- _Exercise_: Please find the lines in the following records that hold "right", and copy them.

** Opening Excerpted records block **

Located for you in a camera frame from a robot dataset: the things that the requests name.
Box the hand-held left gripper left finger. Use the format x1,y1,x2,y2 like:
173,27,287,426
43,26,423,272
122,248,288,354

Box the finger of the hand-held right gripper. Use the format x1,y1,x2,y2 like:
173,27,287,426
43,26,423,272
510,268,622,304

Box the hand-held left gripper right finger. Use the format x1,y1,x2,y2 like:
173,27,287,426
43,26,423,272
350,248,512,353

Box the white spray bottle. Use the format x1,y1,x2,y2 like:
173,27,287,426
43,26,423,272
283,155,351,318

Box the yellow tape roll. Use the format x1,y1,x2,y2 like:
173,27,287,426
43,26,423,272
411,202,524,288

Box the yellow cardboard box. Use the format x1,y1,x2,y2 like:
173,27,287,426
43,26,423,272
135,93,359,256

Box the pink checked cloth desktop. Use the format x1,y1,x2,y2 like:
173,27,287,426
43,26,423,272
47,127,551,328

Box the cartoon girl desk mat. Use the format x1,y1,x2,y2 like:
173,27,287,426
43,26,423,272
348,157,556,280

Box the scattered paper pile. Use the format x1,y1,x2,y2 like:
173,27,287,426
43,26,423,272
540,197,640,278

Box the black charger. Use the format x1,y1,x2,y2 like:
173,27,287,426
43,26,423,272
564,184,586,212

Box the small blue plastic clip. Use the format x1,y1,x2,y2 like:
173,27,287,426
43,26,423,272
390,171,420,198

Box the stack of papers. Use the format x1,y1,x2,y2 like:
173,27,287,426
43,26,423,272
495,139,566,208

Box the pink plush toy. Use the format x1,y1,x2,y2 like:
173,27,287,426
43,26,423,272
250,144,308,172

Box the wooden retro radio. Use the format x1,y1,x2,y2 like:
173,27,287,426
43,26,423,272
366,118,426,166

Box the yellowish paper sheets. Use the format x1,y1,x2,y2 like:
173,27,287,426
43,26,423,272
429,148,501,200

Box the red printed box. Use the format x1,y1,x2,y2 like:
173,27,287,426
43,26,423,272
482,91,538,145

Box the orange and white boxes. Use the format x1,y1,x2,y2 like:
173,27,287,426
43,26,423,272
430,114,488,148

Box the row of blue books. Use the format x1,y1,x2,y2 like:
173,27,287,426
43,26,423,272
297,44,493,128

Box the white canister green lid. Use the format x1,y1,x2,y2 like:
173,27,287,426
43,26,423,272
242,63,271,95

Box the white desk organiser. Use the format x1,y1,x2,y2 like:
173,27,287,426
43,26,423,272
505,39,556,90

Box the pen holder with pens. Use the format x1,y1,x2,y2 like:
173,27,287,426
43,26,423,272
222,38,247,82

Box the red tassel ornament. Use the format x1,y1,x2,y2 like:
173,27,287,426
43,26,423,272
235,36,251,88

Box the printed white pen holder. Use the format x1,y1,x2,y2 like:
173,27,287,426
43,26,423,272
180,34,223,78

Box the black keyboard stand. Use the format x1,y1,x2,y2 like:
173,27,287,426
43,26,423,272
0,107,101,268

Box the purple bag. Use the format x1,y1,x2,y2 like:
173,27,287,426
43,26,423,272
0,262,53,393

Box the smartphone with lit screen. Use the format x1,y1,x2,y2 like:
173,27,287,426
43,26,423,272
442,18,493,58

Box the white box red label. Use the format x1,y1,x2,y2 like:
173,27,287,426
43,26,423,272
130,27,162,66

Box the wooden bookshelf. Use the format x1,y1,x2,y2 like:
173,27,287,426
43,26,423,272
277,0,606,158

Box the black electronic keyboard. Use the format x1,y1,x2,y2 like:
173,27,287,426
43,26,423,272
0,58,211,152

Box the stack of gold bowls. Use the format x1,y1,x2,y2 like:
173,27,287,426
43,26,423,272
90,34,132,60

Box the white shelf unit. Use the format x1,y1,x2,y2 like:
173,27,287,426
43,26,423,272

** Closing Excerpted records block **

- _Response_:
Box the finger of the hand-held right gripper. Use the format x1,y1,x2,y2 like:
Box the hand-held left gripper right finger. Use the format x1,y1,x2,y2 like:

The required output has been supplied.